2019.6.1 13:35

星稜・奥川が公式戦復帰登板、最速150キロで6回2安打無失点

星稜・奥川が公式戦復帰登板、最速150キロで6回2安打無失点

春季北信越大会・砺波工戦で登板した星稜・奥川恭伸投手(3年)(撮影・須藤佳裕)

春季北信越大会・砺波工戦で登板した星稜・奥川恭伸投手(3年)(撮影・須藤佳裕)【拡大】

 高校野球の春季北信越大会1回戦が1日、富山市民球場で行われ、星稜(石川1位)は砺波工(富山3位)に6-0で勝利した。今秋のドラフト1位指名候補・奥川恭伸投手(3年)は「8番・投手」で出場し、6回2安打無失点。無四球で69球を投げた。

 「立ち上がりは公式戦独特の緊張感で体が体が固まっていたところがありましたけど、回を重ねるごとに体の力も抜けてきてバランスよく投げることができた。次の試合からは立ち上がりからそれができるように心がけていきたいです」

 4月中旬の練習試合以降、右肩に軽度の張りを感じていたことで大事を取って今春の石川県予選、計5試合での登板はなく、北越との練習試合(5月25日)で実戦復帰を果たしたばかり。公式戦での登板は3月28日の選抜2回戦・習志野(千葉)戦以来というなかで、1-0と接戦で試合が展開される四回にこの日最速となる150キロをマークした。コンディションが整ってきたことで「球場の雰囲気を変えられるし、それ(150キロ超)を観に来てくれている人もいる」と力を込めて投げ込んだ。
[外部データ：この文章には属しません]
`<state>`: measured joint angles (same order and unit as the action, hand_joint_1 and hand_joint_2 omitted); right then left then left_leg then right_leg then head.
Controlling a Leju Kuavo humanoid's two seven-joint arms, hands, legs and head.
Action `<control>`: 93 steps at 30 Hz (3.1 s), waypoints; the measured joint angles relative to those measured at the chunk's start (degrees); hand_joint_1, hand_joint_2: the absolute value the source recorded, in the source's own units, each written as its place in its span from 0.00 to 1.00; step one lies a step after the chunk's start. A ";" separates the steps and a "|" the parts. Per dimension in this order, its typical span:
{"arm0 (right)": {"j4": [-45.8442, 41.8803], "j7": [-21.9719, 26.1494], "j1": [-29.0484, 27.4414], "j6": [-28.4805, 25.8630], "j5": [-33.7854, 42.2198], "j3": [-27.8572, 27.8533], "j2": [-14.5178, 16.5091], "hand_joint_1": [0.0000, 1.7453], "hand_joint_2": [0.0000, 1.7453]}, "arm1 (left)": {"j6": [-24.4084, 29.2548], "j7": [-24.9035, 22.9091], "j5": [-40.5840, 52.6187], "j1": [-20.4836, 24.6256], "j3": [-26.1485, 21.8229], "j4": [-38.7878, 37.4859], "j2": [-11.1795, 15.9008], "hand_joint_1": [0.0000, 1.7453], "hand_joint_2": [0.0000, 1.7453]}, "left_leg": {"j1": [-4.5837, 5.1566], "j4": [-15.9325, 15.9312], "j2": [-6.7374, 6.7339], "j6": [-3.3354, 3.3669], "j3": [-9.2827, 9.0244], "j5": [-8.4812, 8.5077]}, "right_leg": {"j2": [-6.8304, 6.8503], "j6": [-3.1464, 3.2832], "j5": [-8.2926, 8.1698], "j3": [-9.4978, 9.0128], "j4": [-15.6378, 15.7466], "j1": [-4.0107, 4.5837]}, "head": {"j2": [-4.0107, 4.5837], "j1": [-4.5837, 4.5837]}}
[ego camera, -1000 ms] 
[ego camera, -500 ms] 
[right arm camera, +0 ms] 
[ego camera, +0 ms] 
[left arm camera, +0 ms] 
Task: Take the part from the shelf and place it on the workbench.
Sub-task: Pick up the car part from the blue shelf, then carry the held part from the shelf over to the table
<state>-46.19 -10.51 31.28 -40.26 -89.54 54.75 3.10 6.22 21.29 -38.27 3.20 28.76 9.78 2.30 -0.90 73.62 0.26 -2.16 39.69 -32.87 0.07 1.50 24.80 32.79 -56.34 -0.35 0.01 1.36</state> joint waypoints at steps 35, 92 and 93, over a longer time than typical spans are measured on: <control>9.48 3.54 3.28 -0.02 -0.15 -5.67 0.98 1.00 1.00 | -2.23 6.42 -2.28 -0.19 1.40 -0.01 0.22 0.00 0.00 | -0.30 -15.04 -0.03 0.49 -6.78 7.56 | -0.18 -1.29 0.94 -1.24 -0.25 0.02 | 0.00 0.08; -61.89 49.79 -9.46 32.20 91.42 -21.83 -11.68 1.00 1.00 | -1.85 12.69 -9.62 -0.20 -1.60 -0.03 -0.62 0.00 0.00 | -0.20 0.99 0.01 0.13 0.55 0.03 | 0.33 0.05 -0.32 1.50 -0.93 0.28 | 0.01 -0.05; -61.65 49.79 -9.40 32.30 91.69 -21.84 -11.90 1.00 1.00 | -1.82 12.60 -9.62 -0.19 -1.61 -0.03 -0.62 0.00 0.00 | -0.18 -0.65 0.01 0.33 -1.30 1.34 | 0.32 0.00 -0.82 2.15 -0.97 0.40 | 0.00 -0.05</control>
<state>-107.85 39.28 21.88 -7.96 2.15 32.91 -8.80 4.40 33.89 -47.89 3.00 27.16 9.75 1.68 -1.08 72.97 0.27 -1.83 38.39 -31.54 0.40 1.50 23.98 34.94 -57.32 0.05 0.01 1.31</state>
 とはいえ、今回は久々の公式戦のマウンド。1点を争う攻防の中で予定よりも1イニング多く投げることとなったが、普段よりもチェンジアップの割合を増やし、全体的には7~8割の力加減で投球して相手打線を抑えた。

 ネット裏には11球団のスカウトが詰めかけ、阪神・筒井和也スカウトは「試しながら投げている感じはありますが、ランナーが出たときには力を入れたりクイックを使ったりもできている。少しずつ状態も上がっていくと思います」と好投をよろこんだ。

 今大会は4日の決勝まで4連戦に日程となっている。2日には2回戦・東海大諏訪(長野1位)戦を控えるなかで「変な張りではなく筋肉痛ぐらいだったら登板はあると思う。しっかりと準備して、先発でも中継ぎでも抑えでもしっかりと投げられるようにしたい」。チームが北信越大会で春4連覇、3季連続優勝を目指すなか、エースのエンジンも温まってきた。